[Opening Dataset extract section]
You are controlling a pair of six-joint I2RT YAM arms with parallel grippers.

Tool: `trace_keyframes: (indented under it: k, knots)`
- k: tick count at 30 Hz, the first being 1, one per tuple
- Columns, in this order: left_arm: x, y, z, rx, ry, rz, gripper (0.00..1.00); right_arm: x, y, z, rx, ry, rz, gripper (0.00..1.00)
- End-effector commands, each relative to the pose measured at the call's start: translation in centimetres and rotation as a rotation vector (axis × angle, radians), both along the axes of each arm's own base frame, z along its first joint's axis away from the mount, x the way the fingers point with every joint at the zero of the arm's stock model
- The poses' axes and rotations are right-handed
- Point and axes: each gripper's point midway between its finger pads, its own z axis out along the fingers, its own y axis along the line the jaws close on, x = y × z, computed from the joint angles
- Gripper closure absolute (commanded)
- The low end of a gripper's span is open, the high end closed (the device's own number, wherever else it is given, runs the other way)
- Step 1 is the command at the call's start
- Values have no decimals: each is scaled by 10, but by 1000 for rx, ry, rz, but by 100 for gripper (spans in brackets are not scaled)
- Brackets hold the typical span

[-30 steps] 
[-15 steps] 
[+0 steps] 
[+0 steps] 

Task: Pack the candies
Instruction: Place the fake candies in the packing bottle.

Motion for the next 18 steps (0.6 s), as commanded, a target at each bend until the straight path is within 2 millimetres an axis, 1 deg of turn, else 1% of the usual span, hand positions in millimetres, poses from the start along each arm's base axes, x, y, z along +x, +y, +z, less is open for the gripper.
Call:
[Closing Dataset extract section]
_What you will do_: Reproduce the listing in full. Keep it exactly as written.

_Answer for the task_:
You are controlling a pair of six-joint I2RT YAM arms with parallel grippers.

Tool: `trace_keyframes: (indented under it: k, knots)`
- k: tick count at 30 Hz, the first being 1, one per tuple
- Columns, in this order: left_arm: x, y, z, rx, ry, rz, gripper (0.00..1.00); right_arm: x, y, z, rx, ry, rz, gripper (0.00..1.00)
- End-effector commands, each relative to the pose measured at the call's start: translation in centimetres and rotation as a rotation vector (axis × angle, radians), both along the axes of each arm's own base frame, z along its first joint's axis away from the mount, x the way the fingers point with every joint at the zero of the arm's stock model
- The poses' axes and rotations are right-handed
- Point and axes: each gripper's point midway between its finger pads, its own z axis out along the fingers, its own y axis along the line the jaws close on, x = y × z, computed from the joint angles
- Gripper closure absolute (commanded)
- The low end of a gripper's span is open, the high end closed (the device's own number, wherever else it is given, runs the other way)
- Step 1 is the command at the call's start
- Values have no decimals: each is scaled by 10, but by 1000 for rx, ry, rz, but by 100 for gripper (spans in brackets are not scaled)
- Brackets hold the typical span

[-30 steps] 
[-15 steps] 
[+0 steps] 
[+0 steps] 

Task: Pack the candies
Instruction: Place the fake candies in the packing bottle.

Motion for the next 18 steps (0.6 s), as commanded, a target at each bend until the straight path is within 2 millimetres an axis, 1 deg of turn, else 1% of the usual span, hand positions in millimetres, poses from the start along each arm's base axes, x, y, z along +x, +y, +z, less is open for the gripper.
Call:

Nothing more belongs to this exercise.